Restaurant information
- Established: 1973; 53 years ago
- Owner: Doug Stark
- Previous owners: J. Scott Talbott Windmill Dinner Theatre Robert Zehr
- Food type: Buffet
- Dress code: Business casual
- Location: 9301 Michigan Rd., Indianapolis, Marion, Indiana, 46268, U.S.
- Coordinates: 39°55′19″N 86°13′31″W﻿ / ﻿39.92203°N 86.22526°W
- Seating capacity: 450
- Website: beefandboards.com

= Beef & Boards Dinner Theatre =

Dinner theater in Indianapolis, Indiana, US

Beef & Boards Dinner Theatre is a dinner theatre located in College Park near The Pyramids on the northwest side of Indianapolis, Indiana, United States.

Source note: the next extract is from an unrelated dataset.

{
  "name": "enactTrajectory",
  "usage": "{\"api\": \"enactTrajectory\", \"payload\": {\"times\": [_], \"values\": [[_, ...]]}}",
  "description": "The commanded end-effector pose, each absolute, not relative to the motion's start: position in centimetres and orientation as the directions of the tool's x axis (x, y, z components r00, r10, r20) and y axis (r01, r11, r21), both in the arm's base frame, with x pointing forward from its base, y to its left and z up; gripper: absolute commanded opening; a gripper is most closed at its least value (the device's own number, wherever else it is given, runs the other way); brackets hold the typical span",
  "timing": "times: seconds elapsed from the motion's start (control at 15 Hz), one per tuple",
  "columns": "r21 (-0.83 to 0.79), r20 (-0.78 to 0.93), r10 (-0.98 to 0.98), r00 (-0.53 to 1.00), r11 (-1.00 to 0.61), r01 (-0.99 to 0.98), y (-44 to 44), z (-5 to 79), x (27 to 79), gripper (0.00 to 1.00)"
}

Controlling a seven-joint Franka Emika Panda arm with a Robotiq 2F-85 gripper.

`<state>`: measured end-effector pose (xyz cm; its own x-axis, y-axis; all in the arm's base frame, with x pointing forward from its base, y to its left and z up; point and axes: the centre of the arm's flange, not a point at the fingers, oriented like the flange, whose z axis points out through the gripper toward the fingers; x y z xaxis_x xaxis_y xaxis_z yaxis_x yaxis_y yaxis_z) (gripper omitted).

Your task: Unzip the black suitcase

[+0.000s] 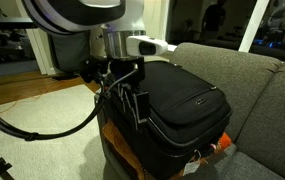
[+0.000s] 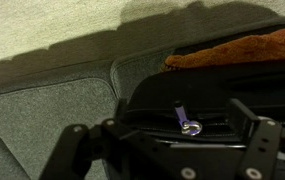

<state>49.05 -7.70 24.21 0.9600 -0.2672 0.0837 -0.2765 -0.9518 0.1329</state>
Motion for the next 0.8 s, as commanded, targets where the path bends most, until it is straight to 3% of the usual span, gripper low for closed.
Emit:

It is a professional dinner theatre, providing Broadway shows and plays throughout the year. In 2019, the theatre hosted 149,700 guests. Beef & Boards Dinner Theatre is a member of Actors' Equity Association, the union for professional actors. The theatre gets its name "Beef" because of the hand-carved roast beef served before the performances, and "Boards" referring to the boards or stage of a theatre. Prior to 2020, the theatre also offered live theatre for children productions.

==History==
Beef & Boards Dinner Theatre opened in 1973, a venture by Louisville, Kentucky contractor J. Scott Talbott, as part of a chain of Beef & Boards Dinner Theatres. The Indianapolis location is the only one remaining. By 1977, Talbott had sold the theatre to the Windmill Dinner Theatre group. In 1980, business partners Douglas E. Stark and Robert Zehr purchased the Indianapolis theatre. In 1998, Zehr sold his interest in the theatre to Stark, who then became the sole owner. Today, Doug Stark and his three children own and operate the theatre.

==Facility==
Beef & Boards Dinner Theatre seats approximately 450 in tiered levels around a thrust stage which includes a turntable. Mainstage shows include music by a live band, located in a loft adjacent to the stage.

==Food==
A dinner buffet prepared by the theatre's in-house chef precedes mainstage shows. Every buffet includes the theatre's trademark hand-carved roast beef.